*Assignment*: Look below for the line holding "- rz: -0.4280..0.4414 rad" and the line holding "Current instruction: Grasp". Transcribe exactly those lines and all lines between them, nothing more.

*Source material*:
+ + + + + + +
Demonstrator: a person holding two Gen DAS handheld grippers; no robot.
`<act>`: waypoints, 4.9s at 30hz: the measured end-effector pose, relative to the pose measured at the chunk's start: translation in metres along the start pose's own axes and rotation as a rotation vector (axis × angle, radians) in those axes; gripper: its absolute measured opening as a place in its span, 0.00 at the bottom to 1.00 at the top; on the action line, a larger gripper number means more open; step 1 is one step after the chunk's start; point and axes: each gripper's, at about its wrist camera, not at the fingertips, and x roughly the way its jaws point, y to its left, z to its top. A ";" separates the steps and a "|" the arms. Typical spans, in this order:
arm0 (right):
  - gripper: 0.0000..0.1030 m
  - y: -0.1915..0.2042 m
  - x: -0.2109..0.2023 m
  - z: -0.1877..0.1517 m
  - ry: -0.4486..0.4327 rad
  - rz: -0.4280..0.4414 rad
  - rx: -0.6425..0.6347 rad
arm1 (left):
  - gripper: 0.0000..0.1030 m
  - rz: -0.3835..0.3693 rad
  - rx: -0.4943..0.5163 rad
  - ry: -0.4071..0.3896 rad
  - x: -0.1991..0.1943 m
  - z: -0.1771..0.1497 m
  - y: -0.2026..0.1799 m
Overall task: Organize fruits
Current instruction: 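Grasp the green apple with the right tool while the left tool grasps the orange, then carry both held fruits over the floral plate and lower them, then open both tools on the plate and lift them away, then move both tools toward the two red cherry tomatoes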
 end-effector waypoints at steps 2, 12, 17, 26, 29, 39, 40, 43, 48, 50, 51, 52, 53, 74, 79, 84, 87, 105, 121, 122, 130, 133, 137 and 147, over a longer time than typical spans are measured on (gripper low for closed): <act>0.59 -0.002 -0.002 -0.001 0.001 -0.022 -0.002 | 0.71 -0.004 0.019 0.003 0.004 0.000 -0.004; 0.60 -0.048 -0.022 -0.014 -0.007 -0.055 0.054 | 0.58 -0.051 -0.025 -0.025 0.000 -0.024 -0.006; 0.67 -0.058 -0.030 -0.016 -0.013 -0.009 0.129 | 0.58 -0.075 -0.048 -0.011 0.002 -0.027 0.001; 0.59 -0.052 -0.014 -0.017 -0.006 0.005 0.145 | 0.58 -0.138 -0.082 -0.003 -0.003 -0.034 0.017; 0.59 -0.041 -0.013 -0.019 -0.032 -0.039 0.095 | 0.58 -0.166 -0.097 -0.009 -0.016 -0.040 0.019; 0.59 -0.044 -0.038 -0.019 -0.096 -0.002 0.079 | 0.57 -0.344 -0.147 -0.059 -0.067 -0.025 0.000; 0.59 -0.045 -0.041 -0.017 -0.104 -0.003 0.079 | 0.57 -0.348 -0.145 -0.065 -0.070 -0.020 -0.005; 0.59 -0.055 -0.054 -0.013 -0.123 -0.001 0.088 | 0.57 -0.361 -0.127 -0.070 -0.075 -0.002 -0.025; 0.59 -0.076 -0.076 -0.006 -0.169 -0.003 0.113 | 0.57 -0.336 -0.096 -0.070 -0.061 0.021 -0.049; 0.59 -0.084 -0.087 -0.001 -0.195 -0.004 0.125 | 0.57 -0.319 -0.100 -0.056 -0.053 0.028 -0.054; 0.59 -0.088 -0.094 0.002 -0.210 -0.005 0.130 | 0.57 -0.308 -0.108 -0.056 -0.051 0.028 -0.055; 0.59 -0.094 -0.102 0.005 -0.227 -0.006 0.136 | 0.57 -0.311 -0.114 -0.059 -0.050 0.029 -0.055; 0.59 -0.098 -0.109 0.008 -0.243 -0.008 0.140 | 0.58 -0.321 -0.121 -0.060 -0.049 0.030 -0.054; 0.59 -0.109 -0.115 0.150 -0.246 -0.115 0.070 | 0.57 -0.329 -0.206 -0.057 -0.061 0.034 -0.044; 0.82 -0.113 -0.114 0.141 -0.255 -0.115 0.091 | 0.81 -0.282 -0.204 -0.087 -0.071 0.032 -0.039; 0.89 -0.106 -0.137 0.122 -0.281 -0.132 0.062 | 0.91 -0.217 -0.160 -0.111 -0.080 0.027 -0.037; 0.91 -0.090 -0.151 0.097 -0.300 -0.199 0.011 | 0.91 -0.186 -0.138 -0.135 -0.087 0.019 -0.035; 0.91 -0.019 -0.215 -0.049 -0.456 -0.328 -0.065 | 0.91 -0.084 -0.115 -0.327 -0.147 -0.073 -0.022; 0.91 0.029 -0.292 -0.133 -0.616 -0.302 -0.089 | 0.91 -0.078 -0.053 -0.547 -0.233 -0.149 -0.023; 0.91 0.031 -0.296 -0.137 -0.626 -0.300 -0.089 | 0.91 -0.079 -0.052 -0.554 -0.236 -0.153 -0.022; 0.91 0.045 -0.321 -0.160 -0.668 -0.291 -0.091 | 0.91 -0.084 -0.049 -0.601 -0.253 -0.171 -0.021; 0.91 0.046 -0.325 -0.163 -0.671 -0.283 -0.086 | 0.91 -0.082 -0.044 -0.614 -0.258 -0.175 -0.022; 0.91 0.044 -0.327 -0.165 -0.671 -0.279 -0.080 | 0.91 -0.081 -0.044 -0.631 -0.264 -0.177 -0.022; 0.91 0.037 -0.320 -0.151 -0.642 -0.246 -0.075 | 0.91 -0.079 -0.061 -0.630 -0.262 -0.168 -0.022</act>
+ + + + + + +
*Result of the exercise*:
  - rz: -0.4280..0.4414 rad
  - rx: -0.6425..0.6347 rad
arm1 (left):
  - gripper: 0.0000..0.1030 m
  - rz: -0.3835..0.3693 rad
  - rx: -0.4943..0.5163 rad
  - ry: -0.4071..0.3896 rad
  - x: -0.1991..0.1943 m
  - z: -0.1771..0.1497 m
  - y: -0.2026..0.1799 m
Overall task: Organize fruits
Current instruction: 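Grasp the green apple with the right tool while the left tool grasps the orange, then carry both held fruits over the floral plate and lower them, then open both tools on the plate and lift them away, then move both tools toward the two red cherry tomatoes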

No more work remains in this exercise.